Así, los indiferentes se descubren incongruentes con sus opiniones previas; los académicos, resignados; los individualismos, se convierten en progresismos; y la política pública, emigra del bien común a la tutela absoluta de las decisiones personales. “Que cada quien haga con su vida lo que quiera” es el nuevo principio rector de la regulación social: hemos decidido lavarnos las manos. Oponerse 
es discriminación.

Para mi sorpresa, esta semana, con motivo de la Marcha por la Familia, he sabido que se califique, con insistencia, como asquerosos, violentos y retrogradas, a quienes sostenemos que el matrimonio es entre un hombre y una mujer. Aquellos calificativos, al menos en lo particular, en nada reflejan el sentimiento que me produce, resistirme a aceptar las ideas opuestas.

Lo único que quiero transmitir es un motivo netamente espiritual: es aquel ideal social de plenitud propuesto por la generalidad; es aquel llamado que como colectividad hacemos a la autorrealización personal creando una familia en el sentido tradicional del concepto.

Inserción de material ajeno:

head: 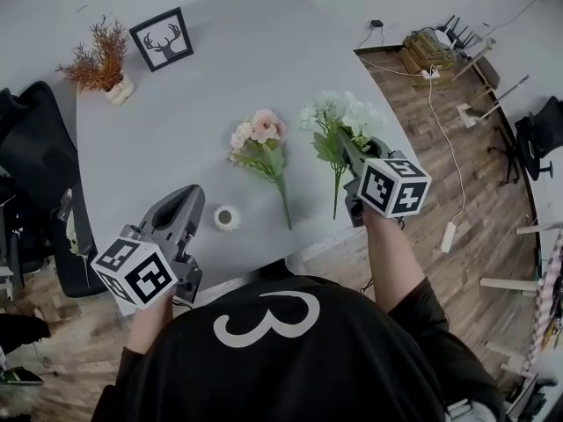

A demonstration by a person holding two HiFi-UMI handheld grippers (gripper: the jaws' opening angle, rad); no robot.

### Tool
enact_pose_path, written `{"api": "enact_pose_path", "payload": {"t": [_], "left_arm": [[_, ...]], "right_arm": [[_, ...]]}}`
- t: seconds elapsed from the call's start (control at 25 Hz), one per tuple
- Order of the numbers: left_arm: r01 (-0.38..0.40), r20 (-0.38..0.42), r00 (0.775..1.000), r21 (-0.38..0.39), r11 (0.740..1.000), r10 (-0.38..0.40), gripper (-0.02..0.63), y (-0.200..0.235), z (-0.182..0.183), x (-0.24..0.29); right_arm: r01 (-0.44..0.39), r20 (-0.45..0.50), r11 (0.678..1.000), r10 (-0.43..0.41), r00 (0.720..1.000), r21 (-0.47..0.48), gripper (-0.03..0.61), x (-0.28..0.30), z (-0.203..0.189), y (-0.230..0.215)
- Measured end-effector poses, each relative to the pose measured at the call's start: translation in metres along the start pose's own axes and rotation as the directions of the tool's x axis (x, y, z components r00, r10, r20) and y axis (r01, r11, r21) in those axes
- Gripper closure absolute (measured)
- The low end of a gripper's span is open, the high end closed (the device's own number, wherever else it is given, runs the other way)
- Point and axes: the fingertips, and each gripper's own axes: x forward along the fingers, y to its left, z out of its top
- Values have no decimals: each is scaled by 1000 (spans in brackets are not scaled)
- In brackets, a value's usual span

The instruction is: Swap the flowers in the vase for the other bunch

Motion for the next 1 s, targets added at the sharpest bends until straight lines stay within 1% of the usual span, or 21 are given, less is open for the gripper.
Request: {"api": "enact_pose_path", "payload": {"t": [0.24, 0.48, 0.56, 0.72, 0.92, 1.0], "left_arm": [[57, 29, 998, 20, 998, -58, 602, -26, 1, -38], [109, 58, 992, 34, 993, -111, 601, -49, -5, -75], [118, 62, 991, 41, 992, -120, 602, -56, -9, -89], [118, 68, 990, 53, 992, -122, 602, -60, -15, -114], [112, 49, 992, 61, 992, -115, 601, -54, -26, -137], [106, 51, 993, 57, 993, -109, 602, -50, -26, -146]], "right_arm": [[-15, 152, 999, 22, 988, -50, 534, -52, 44, 53], [-39, 272, 994, 65, 960, -99, 534, -104, 66, 106], [-58, 313, 992, 92, 945, -116, 534, -120, 70, 124], [-112, 390, 980, 168, 905, -163, 534, -145, 80, 165], [-159, 435, 960, 247, 866, -229, 534, -156, 89, 214], [-189, 452, 951, 285, 845, -246, 534, -157, 93, 232]]}}
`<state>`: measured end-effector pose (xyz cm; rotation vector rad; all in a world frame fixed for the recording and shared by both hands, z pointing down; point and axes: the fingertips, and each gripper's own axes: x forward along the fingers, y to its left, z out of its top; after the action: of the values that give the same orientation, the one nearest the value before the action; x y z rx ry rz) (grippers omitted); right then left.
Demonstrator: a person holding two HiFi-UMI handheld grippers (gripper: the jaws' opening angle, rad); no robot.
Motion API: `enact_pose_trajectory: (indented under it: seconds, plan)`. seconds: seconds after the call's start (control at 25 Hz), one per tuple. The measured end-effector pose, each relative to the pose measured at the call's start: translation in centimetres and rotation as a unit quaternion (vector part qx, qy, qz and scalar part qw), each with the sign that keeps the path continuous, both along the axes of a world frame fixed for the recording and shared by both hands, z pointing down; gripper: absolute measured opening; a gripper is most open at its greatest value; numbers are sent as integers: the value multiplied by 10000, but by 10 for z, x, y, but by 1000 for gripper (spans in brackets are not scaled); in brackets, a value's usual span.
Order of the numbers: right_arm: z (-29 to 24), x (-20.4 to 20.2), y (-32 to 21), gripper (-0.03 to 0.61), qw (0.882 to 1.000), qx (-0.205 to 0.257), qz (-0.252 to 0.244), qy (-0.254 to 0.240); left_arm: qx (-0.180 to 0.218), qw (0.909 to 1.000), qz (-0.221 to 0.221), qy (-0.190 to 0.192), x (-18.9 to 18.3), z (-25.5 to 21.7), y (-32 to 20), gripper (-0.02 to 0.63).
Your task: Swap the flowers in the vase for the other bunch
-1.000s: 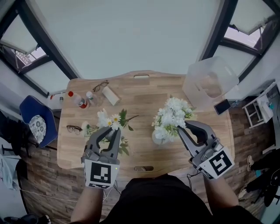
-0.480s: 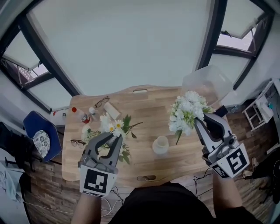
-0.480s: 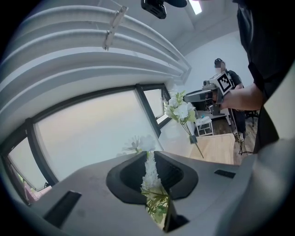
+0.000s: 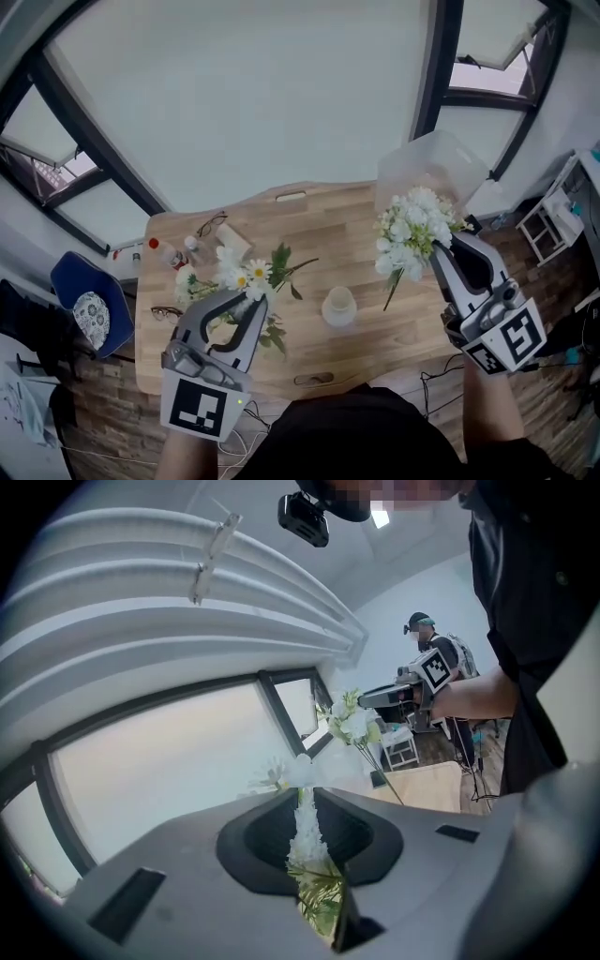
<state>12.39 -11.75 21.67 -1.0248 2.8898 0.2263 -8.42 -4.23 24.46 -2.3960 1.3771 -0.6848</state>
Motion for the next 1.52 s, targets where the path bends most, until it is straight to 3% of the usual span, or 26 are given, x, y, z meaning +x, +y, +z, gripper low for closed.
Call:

Que el potencial del amor se ve seriamente demeritado cuando no encuentra complementariedad física y psicológica, es una verdad innegable, que se ha silenciado por quienes encuentran imposibilidades para amar a sus pares complementarios. El romanticismo, en la modernidad, se ha substituido y confundido 
por compañerismo.

Si el consenso general, conceptualiza el ideal de una familia, como aquella entre un hombre y una mujer, no es porque la homosexualidad sea indeseable, sino que el incentivo colectivo a llevar la opción de vida ya propuesta, es un llamado a gritos de quienes nos antecedieron en vida, de que ese modelo de vida llena y vale demasiado la pena. Si no fuera así, esa estructura social no hubiera trascendido hasta nuestros días con tanto éxito. Seguir la recomendación general, no es necesariamente lo mejor para cada individuo, pero cerrarse a la autodeterminación de la vida privada, bien pudiese ser soberbia.

Si bien estoy plenamente consciente que el hecho de que la familia vale la pena, no es motivo del debate, lo reafirmo para subrayar que el valor de tener una familia es tanto, que vale la pena preguntarnos cuál queremos que sea la recomendación general, que como sociedad queremos emitir a la siguiente generación, a través de la proposición de un modelo de vida. Creo que la ley debe de validar ideales.

Recomendar que en México “decidir lo que sea” es lo ideal, es dejar de recomendar, y quizá, incluso, evadir la responsabilidad de poner el ejemplo. Creo que existe un beneficio más grande en que el ideal ya propuesto se conserve; no lo substituyamos por amplísimas definiciones que más que esclarecer, esconden, entre muchos otros, el modelo de vida en donde la mayoría ha encontrado su camino de plenitud.